What this task involves » Give back the entries exactly, ending with the "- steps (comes" line.

===== Supplied data

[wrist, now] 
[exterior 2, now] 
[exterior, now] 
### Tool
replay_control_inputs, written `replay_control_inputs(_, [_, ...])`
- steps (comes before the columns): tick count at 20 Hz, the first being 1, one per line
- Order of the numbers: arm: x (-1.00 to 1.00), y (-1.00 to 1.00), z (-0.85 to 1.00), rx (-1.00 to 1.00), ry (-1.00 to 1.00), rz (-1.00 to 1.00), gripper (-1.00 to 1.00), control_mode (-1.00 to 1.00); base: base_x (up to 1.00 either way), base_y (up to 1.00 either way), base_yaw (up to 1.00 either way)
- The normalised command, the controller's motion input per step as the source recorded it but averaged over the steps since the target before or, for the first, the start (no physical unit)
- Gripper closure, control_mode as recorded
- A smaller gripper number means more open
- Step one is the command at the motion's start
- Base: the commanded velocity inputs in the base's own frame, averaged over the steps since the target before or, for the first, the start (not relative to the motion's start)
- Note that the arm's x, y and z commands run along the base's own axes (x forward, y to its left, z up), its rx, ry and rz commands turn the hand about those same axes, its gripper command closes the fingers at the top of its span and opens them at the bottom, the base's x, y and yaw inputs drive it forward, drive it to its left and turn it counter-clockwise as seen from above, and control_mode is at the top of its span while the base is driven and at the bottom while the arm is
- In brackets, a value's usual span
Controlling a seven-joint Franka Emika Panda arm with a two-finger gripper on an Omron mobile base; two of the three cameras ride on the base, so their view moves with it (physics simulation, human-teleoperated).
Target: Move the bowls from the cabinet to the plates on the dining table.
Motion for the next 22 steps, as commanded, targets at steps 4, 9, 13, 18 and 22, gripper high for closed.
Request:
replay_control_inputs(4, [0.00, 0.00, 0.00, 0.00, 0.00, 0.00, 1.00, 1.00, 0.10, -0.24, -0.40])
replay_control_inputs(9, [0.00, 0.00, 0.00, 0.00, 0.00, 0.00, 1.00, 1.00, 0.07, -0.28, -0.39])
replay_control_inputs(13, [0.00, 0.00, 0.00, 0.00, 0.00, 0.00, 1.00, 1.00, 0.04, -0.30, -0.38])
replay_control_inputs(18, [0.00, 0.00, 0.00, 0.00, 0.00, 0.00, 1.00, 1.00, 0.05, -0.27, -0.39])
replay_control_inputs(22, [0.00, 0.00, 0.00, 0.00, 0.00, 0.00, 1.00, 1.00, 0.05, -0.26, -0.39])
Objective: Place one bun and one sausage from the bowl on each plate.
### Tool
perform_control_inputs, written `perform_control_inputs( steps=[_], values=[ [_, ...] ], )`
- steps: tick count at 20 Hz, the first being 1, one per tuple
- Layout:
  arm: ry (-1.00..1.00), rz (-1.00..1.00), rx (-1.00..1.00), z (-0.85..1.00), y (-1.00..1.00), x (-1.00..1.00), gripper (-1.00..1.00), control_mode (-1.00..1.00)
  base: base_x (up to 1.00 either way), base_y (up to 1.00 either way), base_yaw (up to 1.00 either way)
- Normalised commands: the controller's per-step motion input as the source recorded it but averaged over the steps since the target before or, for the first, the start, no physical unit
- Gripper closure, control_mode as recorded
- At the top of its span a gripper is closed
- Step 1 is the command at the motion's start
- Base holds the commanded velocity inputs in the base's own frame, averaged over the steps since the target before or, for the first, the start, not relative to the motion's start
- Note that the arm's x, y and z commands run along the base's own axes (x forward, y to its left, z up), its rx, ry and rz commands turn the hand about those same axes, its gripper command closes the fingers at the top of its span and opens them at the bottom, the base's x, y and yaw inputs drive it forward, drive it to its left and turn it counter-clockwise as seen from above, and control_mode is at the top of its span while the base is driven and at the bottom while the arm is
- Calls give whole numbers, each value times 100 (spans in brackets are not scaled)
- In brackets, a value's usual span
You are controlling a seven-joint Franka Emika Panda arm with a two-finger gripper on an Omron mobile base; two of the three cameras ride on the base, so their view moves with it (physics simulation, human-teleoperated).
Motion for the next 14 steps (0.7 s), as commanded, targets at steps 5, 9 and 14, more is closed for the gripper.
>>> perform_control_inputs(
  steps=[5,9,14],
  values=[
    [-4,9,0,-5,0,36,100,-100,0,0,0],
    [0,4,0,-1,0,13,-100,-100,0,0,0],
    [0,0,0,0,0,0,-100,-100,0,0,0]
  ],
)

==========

Response »
[wrist, now] 
[exterior 2, now] 
[exterior, now] 
### Tool
replay_control_inputs, written `replay_control_inputs(_, [_, ...])`
- steps (comes before the columns): tick count at 20 Hz, the first being 1, one per line

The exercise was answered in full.